## Instructions to follow
Type out every entry again, character for character.
=== Excerpted records ===
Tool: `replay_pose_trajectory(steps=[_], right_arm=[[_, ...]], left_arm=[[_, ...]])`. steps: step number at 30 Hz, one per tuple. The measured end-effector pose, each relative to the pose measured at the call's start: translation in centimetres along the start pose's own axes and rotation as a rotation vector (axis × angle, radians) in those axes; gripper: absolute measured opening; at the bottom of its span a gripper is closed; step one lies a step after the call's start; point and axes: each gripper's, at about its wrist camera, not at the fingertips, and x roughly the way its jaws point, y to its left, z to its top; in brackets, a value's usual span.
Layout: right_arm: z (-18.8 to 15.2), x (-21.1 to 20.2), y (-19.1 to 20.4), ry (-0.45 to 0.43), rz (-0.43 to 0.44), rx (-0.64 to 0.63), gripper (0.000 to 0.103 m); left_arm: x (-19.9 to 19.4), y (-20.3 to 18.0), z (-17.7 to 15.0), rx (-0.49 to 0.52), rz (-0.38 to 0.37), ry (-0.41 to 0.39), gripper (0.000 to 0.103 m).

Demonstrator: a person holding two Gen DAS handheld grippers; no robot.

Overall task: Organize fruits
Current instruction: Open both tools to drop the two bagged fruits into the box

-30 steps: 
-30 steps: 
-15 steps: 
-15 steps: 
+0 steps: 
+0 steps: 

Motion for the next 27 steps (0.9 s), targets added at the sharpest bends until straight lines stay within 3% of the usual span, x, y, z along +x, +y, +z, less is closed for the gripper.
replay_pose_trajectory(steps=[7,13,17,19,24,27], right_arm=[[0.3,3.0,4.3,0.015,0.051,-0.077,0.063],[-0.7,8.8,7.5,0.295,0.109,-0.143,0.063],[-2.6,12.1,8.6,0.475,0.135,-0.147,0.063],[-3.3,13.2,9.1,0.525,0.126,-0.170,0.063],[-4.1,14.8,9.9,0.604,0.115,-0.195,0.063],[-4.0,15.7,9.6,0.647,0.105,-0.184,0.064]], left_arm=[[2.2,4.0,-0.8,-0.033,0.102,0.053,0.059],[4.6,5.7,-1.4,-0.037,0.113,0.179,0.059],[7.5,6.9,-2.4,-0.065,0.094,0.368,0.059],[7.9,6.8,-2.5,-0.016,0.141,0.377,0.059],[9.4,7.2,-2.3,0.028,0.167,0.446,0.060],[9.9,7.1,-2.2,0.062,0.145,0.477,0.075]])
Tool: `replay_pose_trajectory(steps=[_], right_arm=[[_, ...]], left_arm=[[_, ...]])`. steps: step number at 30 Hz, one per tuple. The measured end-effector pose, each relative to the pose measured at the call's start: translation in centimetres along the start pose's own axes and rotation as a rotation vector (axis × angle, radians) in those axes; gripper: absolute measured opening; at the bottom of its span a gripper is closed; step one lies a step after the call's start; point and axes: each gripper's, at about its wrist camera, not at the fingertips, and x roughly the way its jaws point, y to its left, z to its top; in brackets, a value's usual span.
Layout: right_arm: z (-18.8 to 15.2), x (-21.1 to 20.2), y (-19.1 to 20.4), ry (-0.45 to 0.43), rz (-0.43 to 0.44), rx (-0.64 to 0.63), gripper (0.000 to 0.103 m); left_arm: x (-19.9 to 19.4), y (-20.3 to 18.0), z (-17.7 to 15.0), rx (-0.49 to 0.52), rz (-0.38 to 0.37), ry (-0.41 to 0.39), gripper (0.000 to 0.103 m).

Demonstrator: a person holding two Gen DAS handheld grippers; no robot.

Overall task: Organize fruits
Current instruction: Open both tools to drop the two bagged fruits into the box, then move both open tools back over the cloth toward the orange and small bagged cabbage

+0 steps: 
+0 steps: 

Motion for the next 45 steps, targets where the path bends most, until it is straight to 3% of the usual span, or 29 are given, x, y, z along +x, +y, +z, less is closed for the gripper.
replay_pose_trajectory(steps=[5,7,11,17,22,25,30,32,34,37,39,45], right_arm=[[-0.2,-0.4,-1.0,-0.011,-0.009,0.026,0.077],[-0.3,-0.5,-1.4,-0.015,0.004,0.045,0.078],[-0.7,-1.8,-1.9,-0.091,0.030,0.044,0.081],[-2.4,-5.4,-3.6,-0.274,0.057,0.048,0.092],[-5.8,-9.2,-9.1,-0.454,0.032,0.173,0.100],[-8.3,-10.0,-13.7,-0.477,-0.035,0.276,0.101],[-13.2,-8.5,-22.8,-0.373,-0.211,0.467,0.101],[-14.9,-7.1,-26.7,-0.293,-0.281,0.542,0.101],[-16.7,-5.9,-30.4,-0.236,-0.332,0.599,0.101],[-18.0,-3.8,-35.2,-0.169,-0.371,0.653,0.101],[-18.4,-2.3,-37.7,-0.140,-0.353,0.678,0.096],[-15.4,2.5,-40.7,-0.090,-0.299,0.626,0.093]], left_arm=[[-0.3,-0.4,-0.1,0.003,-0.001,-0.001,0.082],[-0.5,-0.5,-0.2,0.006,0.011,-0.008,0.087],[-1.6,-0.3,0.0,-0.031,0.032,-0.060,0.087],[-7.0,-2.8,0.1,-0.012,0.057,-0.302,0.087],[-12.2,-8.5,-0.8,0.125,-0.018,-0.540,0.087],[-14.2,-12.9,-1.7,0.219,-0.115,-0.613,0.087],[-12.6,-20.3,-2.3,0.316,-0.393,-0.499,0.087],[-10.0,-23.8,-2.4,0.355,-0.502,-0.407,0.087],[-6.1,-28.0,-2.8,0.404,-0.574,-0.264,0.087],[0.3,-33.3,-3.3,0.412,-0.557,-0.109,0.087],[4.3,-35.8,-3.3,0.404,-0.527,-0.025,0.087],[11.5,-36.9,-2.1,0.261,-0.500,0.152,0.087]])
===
## Answer for this exercise
Tool: `replay_pose_trajectory(steps=[_], right_arm=[[_, ...]], left_arm=[[_, ...]])`. steps: step number at 30 Hz, one per tuple. The measured end-effector pose, each relative to the pose measured at the call's start: translation in centimetres along the start pose's own axes and rotation as a rotation vector (axis × angle, radians) in those axes; gripper: absolute measured opening; at the bottom of its span a gripper is closed; step one lies a step after the call's start; point and axes: each gripper's, at about its wrist camera, not at the fingertips, and x roughly the way its jaws point, y to its left, z to its top; in brackets, a value's usual span.
Layout: right_arm: z (-18.8 to 15.2), x (-21.1 to 20.2), y (-19.1 to 20.4), ry (-0.45 to 0.43), rz (-0.43 to 0.44), rx (-0.64 to 0.63), gripper (0.000 to 0.103 m); left_arm: x (-19.9 to 19.4), y (-20.3 to 18.0), z (-17.7 to 15.0), rx (-0.49 to 0.52), rz (-0.38 to 0.37), ry (-0.41 to 0.39), gripper (0.000 to 0.103 m).

Demonstrator: a person holding two Gen DAS handheld grippers; no robot.

Overall task: Organize fruits
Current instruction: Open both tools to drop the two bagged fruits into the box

-30 steps: 
-30 steps: 
-15 steps: 
-15 steps: 
+0 steps: 
+0 steps: 

Motion for the next 27 steps (0.9 s), targets added at the sharpest bends until straight lines stay within 3% of the usual span, x, y, z along +x, +y, +z, less is closed for the gripper.
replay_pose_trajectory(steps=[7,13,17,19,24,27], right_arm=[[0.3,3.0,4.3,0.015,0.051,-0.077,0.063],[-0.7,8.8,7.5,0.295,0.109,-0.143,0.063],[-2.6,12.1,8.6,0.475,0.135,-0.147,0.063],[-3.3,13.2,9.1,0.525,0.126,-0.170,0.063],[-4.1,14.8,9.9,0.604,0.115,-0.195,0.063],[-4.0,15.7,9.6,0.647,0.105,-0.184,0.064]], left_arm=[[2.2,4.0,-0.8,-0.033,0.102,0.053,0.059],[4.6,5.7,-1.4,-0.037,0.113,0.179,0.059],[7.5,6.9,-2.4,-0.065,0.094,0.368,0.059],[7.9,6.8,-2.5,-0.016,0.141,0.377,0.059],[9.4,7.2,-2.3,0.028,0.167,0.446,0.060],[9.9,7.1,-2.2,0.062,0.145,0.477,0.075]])
Tool: `replay_pose_trajectory(steps=[_], right_arm=[[_, ...]], left_arm=[[_, ...]])`. steps: step number at 30 Hz, one per tuple. The measured end-effector pose, each relative to the pose measured at the call's start: translation in centimetres along the start pose's own axes and rotation as a rotation vector (axis × angle, radians) in those axes; gripper: absolute measured opening; at the bottom of its span a gripper is closed; step one lies a step after the call's start; point and axes: each gripper's, at about its wrist camera, not at the fingertips, and x roughly the way its jaws point, y to its left, z to its top; in brackets, a value's usual span.
Layout: right_arm: z (-18.8 to 15.2), x (-21.1 to 20.2), y (-19.1 to 20.4), ry (-0.45 to 0.43), rz (-0.43 to 0.44), rx (-0.64 to 0.63), gripper (0.000 to 0.103 m); left_arm: x (-19.9 to 19.4), y (-20.3 to 18.0), z (-17.7 to 15.0), rx (-0.49 to 0.52), rz (-0.38 to 0.37), ry (-0.41 to 0.39), gripper (0.000 to 0.103 m).

Demonstrator: a person holding two Gen DAS handheld grippers; no robot.

Overall task: Organize fruits
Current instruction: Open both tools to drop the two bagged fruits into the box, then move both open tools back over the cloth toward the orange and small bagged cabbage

+0 steps: 
+0 steps: 

Motion for the next 45 steps, targets where the path bends most, until it is straight to 3% of the usual span, or 29 are given, x, y, z along +x, +y, +z, less is closed for the gripper.
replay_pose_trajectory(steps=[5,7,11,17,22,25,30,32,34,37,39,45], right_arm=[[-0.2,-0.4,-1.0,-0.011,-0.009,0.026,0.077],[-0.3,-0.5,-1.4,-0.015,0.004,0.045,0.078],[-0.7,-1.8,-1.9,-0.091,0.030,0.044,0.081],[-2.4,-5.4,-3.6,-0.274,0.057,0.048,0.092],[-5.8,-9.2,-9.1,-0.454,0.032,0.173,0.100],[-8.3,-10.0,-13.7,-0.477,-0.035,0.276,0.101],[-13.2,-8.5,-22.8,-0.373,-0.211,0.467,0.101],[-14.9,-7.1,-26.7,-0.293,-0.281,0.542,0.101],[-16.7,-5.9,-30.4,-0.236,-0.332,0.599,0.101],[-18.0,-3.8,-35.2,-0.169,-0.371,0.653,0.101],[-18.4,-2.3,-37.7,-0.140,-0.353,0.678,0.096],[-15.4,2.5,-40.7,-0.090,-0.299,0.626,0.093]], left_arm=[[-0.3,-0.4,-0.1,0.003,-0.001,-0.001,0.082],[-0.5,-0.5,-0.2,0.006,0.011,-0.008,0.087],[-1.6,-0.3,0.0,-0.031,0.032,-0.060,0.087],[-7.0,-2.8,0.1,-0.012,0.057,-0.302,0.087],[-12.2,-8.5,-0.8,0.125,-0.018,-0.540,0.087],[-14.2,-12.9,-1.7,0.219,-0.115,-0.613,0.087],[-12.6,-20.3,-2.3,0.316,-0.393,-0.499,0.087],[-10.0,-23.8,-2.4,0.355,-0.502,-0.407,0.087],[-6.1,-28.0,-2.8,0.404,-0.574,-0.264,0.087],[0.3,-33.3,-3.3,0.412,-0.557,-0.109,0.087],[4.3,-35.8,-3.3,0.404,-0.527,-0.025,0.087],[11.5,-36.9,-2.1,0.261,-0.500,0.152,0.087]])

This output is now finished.